Botany

There was a huge interest in botany in the 1600s and 1700s. The fashion for collecting, documenting and categorising botanical and natural objects became increasingly widespread. The expansion of global trading networks also led many European medical practitioners to join the crews of trading ships in order to collect and document natural specimens and plants from different areas of the globe. This period also saw an increase in botanical gardens being cultivated across Europe and elsewhere.
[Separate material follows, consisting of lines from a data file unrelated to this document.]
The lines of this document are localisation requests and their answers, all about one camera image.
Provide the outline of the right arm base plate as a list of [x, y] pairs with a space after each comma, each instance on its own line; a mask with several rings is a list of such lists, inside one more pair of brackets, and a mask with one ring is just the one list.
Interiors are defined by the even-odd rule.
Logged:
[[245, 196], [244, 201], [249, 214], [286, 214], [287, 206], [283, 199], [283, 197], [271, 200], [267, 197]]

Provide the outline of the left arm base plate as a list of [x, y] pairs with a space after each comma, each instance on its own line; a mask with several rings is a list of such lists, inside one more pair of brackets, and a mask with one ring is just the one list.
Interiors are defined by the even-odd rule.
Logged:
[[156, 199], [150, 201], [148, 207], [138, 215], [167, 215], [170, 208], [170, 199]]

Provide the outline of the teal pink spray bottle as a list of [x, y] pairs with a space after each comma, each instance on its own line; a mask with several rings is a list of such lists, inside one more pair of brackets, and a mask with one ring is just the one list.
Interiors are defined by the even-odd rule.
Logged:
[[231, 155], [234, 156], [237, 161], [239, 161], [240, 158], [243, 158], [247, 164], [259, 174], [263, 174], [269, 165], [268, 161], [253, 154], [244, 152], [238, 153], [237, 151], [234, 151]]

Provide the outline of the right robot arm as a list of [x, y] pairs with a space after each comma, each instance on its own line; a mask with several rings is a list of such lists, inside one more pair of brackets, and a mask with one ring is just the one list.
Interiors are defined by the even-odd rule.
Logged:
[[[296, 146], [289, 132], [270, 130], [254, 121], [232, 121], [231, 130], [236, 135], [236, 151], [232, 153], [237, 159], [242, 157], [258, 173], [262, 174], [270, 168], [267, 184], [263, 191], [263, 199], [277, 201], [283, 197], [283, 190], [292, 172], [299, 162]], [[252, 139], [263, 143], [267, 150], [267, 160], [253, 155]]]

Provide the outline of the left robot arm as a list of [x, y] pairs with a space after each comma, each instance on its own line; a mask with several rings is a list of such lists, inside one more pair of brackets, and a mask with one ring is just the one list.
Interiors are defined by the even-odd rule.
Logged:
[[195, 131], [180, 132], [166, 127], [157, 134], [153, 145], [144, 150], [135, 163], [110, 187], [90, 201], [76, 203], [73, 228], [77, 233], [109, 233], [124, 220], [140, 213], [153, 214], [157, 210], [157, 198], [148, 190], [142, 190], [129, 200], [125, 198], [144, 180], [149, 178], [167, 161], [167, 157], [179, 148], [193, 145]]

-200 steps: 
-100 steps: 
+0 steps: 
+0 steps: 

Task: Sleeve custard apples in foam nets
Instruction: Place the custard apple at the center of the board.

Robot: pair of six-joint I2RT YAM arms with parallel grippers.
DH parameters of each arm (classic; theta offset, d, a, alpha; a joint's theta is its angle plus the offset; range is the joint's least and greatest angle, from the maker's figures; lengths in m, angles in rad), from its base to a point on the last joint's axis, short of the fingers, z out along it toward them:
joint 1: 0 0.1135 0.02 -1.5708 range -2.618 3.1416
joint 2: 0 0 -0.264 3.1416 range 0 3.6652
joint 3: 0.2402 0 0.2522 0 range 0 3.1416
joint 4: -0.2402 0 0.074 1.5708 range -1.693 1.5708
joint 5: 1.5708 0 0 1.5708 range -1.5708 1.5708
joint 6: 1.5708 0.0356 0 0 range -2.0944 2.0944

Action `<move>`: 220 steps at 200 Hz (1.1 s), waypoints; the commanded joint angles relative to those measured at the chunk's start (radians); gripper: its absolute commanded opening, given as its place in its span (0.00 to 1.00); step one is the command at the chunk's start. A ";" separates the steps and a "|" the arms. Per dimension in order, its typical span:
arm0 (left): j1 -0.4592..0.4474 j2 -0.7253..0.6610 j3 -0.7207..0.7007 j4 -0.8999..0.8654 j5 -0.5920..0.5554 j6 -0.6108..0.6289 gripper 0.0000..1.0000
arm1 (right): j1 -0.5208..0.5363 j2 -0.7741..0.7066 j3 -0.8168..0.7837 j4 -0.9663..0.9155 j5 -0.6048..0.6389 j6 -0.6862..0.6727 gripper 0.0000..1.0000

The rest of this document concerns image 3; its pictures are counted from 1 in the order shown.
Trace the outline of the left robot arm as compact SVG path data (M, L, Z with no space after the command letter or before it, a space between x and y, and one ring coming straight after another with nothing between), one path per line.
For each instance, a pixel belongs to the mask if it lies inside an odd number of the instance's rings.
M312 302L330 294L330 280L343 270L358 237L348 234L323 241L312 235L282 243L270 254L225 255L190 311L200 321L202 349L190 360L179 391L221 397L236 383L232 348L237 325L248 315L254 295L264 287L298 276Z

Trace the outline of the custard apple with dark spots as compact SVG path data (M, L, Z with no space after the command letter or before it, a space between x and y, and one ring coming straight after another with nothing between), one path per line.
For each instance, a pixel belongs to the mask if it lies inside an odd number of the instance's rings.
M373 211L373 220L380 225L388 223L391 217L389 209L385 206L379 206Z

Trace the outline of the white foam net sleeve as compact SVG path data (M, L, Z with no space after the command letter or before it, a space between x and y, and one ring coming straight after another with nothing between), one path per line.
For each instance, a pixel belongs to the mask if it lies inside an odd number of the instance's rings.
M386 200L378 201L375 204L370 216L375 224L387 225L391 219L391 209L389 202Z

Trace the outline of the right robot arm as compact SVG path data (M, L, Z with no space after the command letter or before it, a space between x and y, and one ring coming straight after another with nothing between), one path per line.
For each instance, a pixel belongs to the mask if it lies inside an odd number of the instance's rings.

The desire of the leading physicians in Edinburgh to establish a physic garden around 1670 was an important contributing factor to the foundation of the Royal College of Physicians of Edinburgh in 1681. At this time the study of botany and anatomy were considered the two core subjects in medicine. As the already established College of Surgeons dealt with anatomy it was in the physician’s interest to develop the area of botany.

Portrait of: Mungo Park 

By: W. T. Fry
Date: 1820
Style: line engraving

Mungo Park (1771-1805) was a botanist and traveller born in Foulshiels near Selkirk. He studied medicine at the University of Edinburgh where he developed an interest in botany. He went on a botanical tour of the highlands with the botanist James Dickson, who later introduced Park to Sir Joseph Banks. In 1792 Park travelled to Sumatra as a surgeon’s mate in the service of the East India Company. Here he documented his observations on the plants and fishes of Sumatra and collected botanical samples for Banks.
 

Mungo Park

William Roxburgh

By: Charles Warren

William Roxburgh (1751-1815) was a botanist born in Ayrshire. He studied botany under Professor John Hope (1725-1786) at the University of Edinburgh. In 1766 with assistance from Hope, Roxburgh was appointment surgeon's mate on one of the East India Company's ships. In 1790 he gained the official post of naturalist in the Madras presidency. Three years later due to the death of the founder and manager of the Royal Botanic Garden in Calcutta, Colonel Robert Kyd, Roxburgh obtained the post as superintendent. Under Roxburgh’s management the collections grew from around 300 species in 1794 to around 3500 in 1813. Roxburgh was elected a Fellow of the Linnaean Society in 1799.
 

William Roxburgh

Portrait of: Daniel Rutherford

By: W. Holl
After: Henry Raeburn
Style: Stipple and line engraving

Daniel Rutherford (1749-1819) was a physician and chemist born in Edinburgh. He studied at the University of Edinburgh under William Cullen and Joseph Black. He obtained his MD in 1772 and in 1776 received his licence from the Royal College of Physicians. He became a Fellow of the College one year later and was elected President between 1796 and 1798. In 1786 Rutherford had succeeded John Hope as Professor of botany at the University of Edinburgh and Keeper of the Royal Botanic Garden at Edinburgh.
 

Daniel Rutherford

Portrait of: Sir James Edward Smith

Style: Stipple and line engraving

Sir James Edward Smith (1759-1828) was a botanist born in Norwich. He studied medicine at Edinburgh University between 1781 and 1783 under Dr John Hope, one of the earliest teachers of the Linnaean system. He then travelled to London with an introduction from Hope to Sir Joseph Banks, who was president of the Royal Society at that time.

Upon Linnaeus’s death Smith bought his library, manuscripts, herbarium, and natural history collections. Smith proposed the idea to replace the natural history society of which he was a member, with one bearing the name of Linnaeus. Subsequently, the first meeting of the Linnaean Society was held in London in 1788 and Smith was elected as its President.

The image below Smith’s portrait refers to an invented story regarding the transportation of the Linnaean collections to Britain. Upon hearing of the collection’s dispatch from Sweden, King Gustav III of Sweden was reported to have sent a vessel to intercept the ship that carried the documents, although his attempts were unsuccessful.